4

I have a text file which is 10k lines long and I need to build a function to extract 10 random lines each time from this file. I already found how to generate random numbers in Python with numpy and also how to open a file but I don't know how to mix it all together. Please help.

user2719565
  • 45
  • 1
  • 5

6 Answers6

7

If you know that your file is exactly 10k lines long then you can use linecache:

import random
import linecache

def random_lines(filename)
    idxs = random.sample(range(10000), 10)
    return [linecache.getline(filename, i) for i in idxs]

This returns a list with 10 random lines which you can print with:

for line in random_lines('file.txt'):
    print(line)
elyase
  • 39,479
  • 12
  • 112
  • 119
  • A 10K file is unlikely to be 10000 lines long; that would mean an average line length of 0.024 characters… – abarnert Aug 27 '13 at 02:00
  • @abarnert, I understood 10K=10000 lines long, but it could also be 10K=10Kb or 10KB as you mention. – elyase Aug 27 '13 at 02:02
  • This works, however unless you want newline chars appened to every entry in the list you need to strip them out. This post covers that https://stackoverflow.com/questions/15823166/linecache-adding-an-extra-line-to-the-line-that-i-get `return [linecache.getline(filename, i).rstrip('\n') for i in idxs]` – Dave Jul 21 '21 at 14:23
7

If you know how many lines long the file is, you can use linecache, as the other answers suggest. But just knowing that it's 10K in size tells you nothing about how many lines long it is.

If you know the file is small enough to fit into memory—and a 10K file is easily small enough—just read it into memory:

import random

with open('file.txt') as f:
    lines = list(f)
for i in range(10):
    print(random.choice(lines))

But what if you don't know how long the file is, and can't afford to read it all into memory? Then you'll need to do two passes:

import linecache
import random

with open('file.txt') as f:
    linecount = sum(1 for line in f)
for i in range(10):
    print(linecache.getline('file.txt', random.range(linecount)))

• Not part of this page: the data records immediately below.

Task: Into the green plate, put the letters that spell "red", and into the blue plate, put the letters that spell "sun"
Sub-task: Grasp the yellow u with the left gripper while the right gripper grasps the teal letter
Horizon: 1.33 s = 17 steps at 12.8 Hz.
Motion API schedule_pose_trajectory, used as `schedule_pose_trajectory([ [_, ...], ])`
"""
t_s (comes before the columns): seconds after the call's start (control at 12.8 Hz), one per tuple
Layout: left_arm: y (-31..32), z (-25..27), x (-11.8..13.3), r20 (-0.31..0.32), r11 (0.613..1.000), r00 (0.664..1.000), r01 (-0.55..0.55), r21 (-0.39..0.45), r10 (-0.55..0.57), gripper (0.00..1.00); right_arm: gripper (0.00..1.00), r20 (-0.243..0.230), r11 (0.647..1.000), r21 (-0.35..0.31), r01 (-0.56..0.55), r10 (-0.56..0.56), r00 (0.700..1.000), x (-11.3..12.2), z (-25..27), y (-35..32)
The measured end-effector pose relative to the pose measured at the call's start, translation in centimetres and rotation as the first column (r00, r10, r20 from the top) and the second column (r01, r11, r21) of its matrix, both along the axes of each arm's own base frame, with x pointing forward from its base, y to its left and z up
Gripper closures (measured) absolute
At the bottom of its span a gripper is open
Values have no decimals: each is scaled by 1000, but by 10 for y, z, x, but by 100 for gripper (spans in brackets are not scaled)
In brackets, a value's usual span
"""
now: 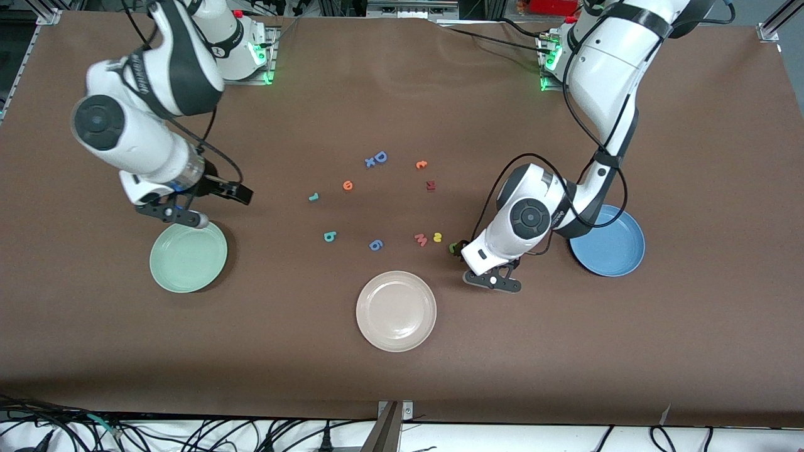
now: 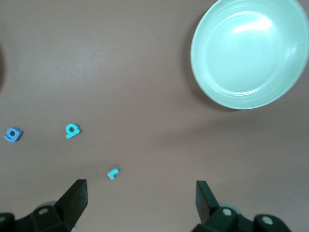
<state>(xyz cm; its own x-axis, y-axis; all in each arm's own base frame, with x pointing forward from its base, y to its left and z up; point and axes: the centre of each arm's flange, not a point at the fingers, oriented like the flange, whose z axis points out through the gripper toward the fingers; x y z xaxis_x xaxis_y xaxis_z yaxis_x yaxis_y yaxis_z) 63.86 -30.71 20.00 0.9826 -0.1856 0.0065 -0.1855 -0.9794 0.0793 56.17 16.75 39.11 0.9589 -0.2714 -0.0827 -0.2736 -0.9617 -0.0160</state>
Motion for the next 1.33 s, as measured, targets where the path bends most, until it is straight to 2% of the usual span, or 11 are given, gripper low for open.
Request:
schedule_pose_trajectory([
  [0.16,6,-8,4,25,1000,1000,11,23,-12,0,0,22,999,3,43,-43,999,-7,-28,27],
  [0.39,8,-16,2,15,999,1000,-12,32,12,4,0,60,995,23,102,-103,993,-11,-66,72],
  [0.55,3,-20,-2,8,999,1000,-23,34,22,28,0,96,991,49,126,-130,987,-11,-97,95],
  [0.63,2,-21,-3,5,999,1000,-24,35,23,35,0,106,990,56,131,-137,985,-11,-112,103],
  [0.78,2,-24,-4,2,999,1000,-24,38,24,38,0,127,989,55,141,-147,981,-11,-137,112],
  [0.86,2,-25,-4,4,999,1000,-24,37,24,44,0,138,988,50,149,-155,978,-11,-146,115],
  [1.02,2,-25,-4,10,999,1000,-25,33,25,48,0,147,985,40,170,-174,974,-15,-162,126],
  [1.17,1,-24,-3,12,999,1000,-25,33,25,71,0,143,981,38,189,-193,971,-15,-172,134],
  [1.33,1,-24,-3,13,999,1000,-25,32,24,73,0,139,977,40,211,-214,967,-11,-179,138],
])
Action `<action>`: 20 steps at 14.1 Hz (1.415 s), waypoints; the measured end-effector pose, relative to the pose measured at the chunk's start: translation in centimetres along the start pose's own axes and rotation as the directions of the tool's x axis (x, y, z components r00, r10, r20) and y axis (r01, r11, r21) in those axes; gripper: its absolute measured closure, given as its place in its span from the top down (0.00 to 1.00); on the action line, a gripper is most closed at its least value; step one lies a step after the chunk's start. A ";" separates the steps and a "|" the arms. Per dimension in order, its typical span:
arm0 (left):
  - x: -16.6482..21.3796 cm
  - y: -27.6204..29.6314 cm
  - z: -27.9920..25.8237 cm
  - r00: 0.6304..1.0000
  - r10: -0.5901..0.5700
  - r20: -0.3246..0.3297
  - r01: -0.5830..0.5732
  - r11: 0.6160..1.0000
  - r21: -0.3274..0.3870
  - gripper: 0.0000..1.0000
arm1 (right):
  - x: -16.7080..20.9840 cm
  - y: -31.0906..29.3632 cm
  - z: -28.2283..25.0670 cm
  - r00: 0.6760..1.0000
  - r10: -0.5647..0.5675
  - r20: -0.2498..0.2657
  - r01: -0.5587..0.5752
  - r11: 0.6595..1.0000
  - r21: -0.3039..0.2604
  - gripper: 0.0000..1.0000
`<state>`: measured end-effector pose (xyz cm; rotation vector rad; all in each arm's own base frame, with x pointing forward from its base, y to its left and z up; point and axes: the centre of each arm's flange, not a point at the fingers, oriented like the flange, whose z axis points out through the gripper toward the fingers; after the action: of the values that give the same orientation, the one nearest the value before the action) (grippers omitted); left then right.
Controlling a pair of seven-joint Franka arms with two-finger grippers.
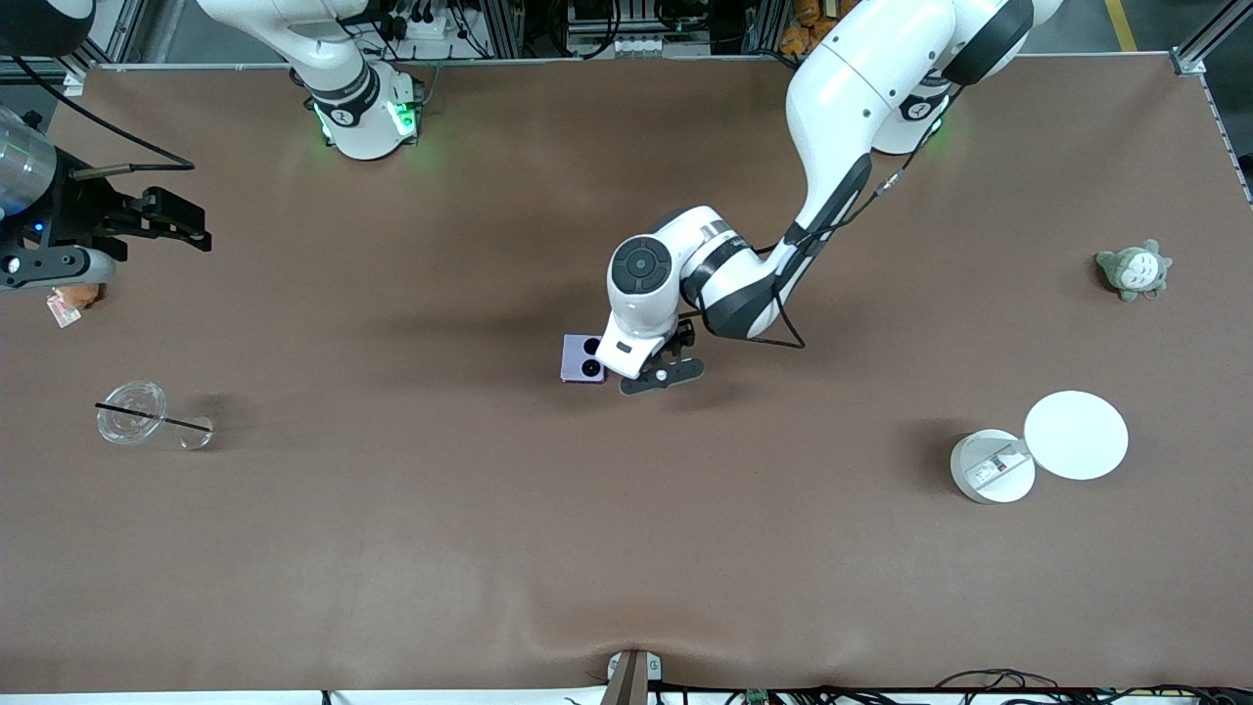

Note that both are going to leave newlines at the end of each line. If you want to get rid of these, you can change the first example from list(f) to [line.rstrip() for line in f], or just call rstrip() in the print, or use end='' (Python 3.x) or a trailing comma (Python 2.x) in the print. For the linecache example, the first obviously doesn't work, but you can still do either of the others.


Also note that I used the stdlib random library instead of using numpy here. If you're just generating 10 random numbers to be used in normal Python code, there's no reason to use numpy. (On the other hand, if you do have a good reason to use numpy here, you may want to read the lines into a pandas table and apply the random indices to that.)

abarnert
  • 354,177
  • 51
  • 601
  • 671
2

You may use this code which doesn't care about the file length, however in rare occasions you may get duplicates :

from random import choice
lines = [a.strip() for a in open("yourfile").readlines()]
result = [choice(lines) for a in range(10)]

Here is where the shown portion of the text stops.